Но существует и особый вид очень тонких, еле уловимых идей литературного произведения. Художественная идея – это мысль, воплощенная в образной форме. Она живёт только в образном претворении и не может быть изложена в виде предложения или понятий. Особенность этой мысли зависит от раскрытия темы, мировоззрения автора, передаваемого речью и поступками персонажей, от изображения картин жизни. Она – в сцеплении логических мыслей, образов, всех значимых композиционных элементов. Художественная идея не может быть сведена к рациональной идее, которую возможно конкретизировать или проиллюстрировать. Идея этого типа неотъемлема от образа, от композиции.

Формирование художественной идеи – это сложный творческий процесс. В литературе на него влияют личный опыт, мировоззрение писателя, понимание жизни. Идея может вынашиваться годы и десятилетия, и автор, стремясь её воплотить, страдает, переписывает рукопись, ищет подходящие средства воплощения. Все темы, персонажи, все события, подбираемые автором, необходимы для более полного выражения главной идеи, её нюансов, оттенков. Однако необходимо понимать, что художественная идея не равна идейному замыслу, тому плану, который часто появляется не только в голове писателя, но и на бумаге. Исследуя внехудожественную реальность, прочитывая дневники, записные книжки, рукописи, архивы, литературоведы восстанавливают историю замысла, историю создания, но зачастую не обнаруживают художественную идею. Иногда бывает, что автор идёт против себя, уступая первоначальному замыслу ради художественной правды, внутренней идеи.

Одной мысли недостаточно, чтобы писать книгу. Если заранее известно всё то, о чём хотелось бы рассказать, то не стоит обращаться к художественному творчеству. Лучше – к критике, публицистике, журналистике.

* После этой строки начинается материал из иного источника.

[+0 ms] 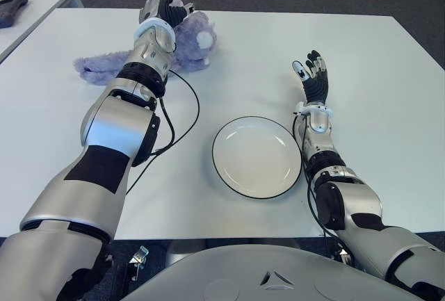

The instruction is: Put the doll into the plate.

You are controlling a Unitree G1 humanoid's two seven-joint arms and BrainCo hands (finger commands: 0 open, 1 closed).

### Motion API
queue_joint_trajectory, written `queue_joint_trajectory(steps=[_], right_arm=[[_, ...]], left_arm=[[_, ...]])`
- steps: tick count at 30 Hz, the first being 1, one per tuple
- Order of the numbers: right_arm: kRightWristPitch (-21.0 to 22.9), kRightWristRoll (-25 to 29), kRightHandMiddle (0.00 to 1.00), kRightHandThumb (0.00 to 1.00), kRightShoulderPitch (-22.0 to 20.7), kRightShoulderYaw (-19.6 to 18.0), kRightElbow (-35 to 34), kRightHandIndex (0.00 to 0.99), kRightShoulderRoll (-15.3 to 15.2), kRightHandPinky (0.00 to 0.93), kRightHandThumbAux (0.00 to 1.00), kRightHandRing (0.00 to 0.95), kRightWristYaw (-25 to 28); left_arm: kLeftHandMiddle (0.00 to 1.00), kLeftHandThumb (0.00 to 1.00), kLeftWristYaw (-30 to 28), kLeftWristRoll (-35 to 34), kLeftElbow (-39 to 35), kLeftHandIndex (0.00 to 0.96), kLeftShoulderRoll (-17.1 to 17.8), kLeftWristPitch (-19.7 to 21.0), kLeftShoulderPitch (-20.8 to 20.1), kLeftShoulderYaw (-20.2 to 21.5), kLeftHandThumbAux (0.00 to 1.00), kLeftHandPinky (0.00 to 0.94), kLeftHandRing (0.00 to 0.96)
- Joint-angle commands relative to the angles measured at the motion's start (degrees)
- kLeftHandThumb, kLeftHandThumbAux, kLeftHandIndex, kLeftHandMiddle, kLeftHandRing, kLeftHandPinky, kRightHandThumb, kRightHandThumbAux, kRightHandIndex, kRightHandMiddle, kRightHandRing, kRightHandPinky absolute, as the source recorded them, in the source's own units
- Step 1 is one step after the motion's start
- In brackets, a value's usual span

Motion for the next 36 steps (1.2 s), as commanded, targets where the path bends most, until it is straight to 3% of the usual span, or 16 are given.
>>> queue_joint_trajectory(steps=[1,19,20,25,36], right_arm=[[2.3,0.3,0.099,0.0,21.6,-0.6,14.5,0.075,4.3,0.014,0.57,0.055,0.2],[1.4,0.3,0.092,0.0,21.8,-0.4,14.2,0.063,4.5,0.025,0.598,0.057,1.1],[1.5,0.3,0.095,0.0,21.8,-0.4,14.2,0.065,4.5,0.021,0.594,0.059,1.0],[2.0,0.2,0.099,0.0,21.8,-0.4,14.4,0.07,4.5,0.019,0.58,0.058,0.4],[2.6,1.1,0.101,0.0,21.5,-1.3,14.4,0.081,4.9,0.018,0.57,0.053,0.8]], left_arm=[[0.385,0.271,-0.6,1.3,3.4,0.001,-3.5,1.2,-1.7,-1.1,0.348,0.791,0.637],[0.411,0.262,-1.1,1.4,3.5,0.0,-6.0,0.9,-1.0,-1.3,0.352,0.818,0.66],[0.495,0.275,-1.2,1.5,3.5,0.0,-6.1,0.9,-0.9,-1.3,0.352,0.835,0.687],[0.574,0.287,-1.1,1.3,3.6,0.0,-6.5,0.6,-0.7,-1.1,0.348,0.843,0.725],[0.447,0.284,-1.8,1.7,3.6,0.0,-9.0,0.2,-0.5,-1.8,0.338,0.826,0.71]])
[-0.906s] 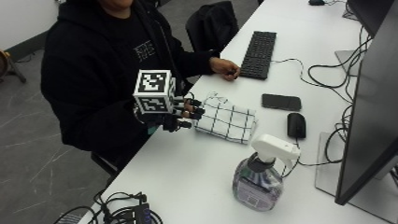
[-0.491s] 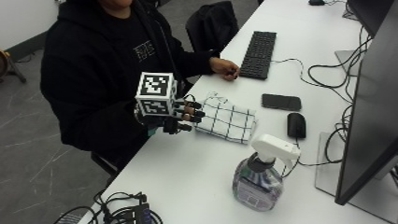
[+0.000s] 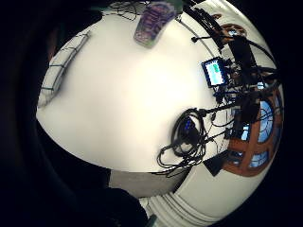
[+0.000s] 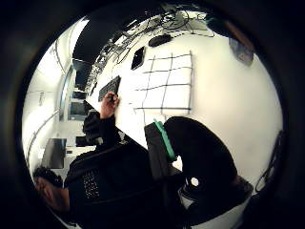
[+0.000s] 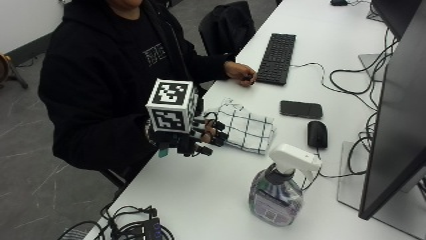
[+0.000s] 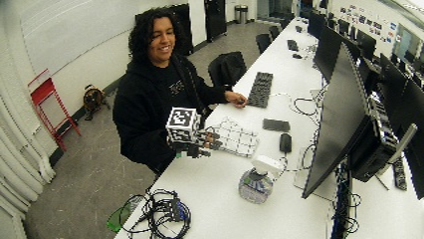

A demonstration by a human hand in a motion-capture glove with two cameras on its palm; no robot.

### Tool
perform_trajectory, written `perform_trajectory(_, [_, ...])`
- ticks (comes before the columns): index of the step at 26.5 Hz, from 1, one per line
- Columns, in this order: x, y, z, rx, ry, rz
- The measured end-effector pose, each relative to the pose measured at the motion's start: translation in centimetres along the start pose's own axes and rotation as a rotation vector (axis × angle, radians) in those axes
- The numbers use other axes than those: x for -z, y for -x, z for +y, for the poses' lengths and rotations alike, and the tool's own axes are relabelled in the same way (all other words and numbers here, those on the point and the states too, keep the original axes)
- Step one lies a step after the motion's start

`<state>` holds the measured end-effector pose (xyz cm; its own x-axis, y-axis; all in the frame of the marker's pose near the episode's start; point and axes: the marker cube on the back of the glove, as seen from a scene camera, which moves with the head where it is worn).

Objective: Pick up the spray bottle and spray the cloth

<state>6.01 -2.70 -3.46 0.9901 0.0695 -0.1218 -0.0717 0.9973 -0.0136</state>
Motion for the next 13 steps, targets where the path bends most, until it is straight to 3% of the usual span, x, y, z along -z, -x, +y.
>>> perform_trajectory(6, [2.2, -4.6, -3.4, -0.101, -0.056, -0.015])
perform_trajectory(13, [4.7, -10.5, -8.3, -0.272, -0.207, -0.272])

Идея литературного произведения не может содержаться в одной фразе и одном образе. Но писатели, в особенности романисты, иногда пытаются формулировать идею своего произведения. Достоевский об «Идиоте» писал: «Главная мысль романа – изобразить положительно прекрасного человека». За такую декларативную идеологию Достоевского ругал, например, Набоков. Действительно, фраза великого романиста не проясняет, зачем, почему он это сделал, какова художественная и жизненная основа его образа. Но здесь вряд ли можно встать на сторону Набокова, приземлённого писателя второго ряда, никогда, в отличие от Достоевского, не ставящего перед собой творческих сверхзадач.

СЮЖЕТ И ФАБУЛА

Различие между «сюжетом» и «фабулой» определяется по-разному, некоторые литературоведы не видят принципиальной разницы между этими понятиями, для других же «фабула» – это последовательность событий, как они происходят, а «сюжет» – это та последовательность, в которой их располагает автор.

Фабула – фактическая сторона повествования, те события, случаи, действия, состояния в их причинно-хронологической последовательности. Термином «фабула» обозначают то, что сохраняется как «основа», «ядро» повествования.

Сюжет – это отражение динамики действительности в форме развертывающегося в произведении действия, в форме внутрисвязанных (причинно-временной связью) поступков персонажей, событий, образующих единство, составляющих некоторое законченное целое. Сюжет есть форма развертывания темы – художественно построенное распределение событий.

Движущей силой развития сюжета, как правило, является конфликт (буквально «столкновение»), конфликтная жизненная ситуация, поставленная писателем в центр произведения.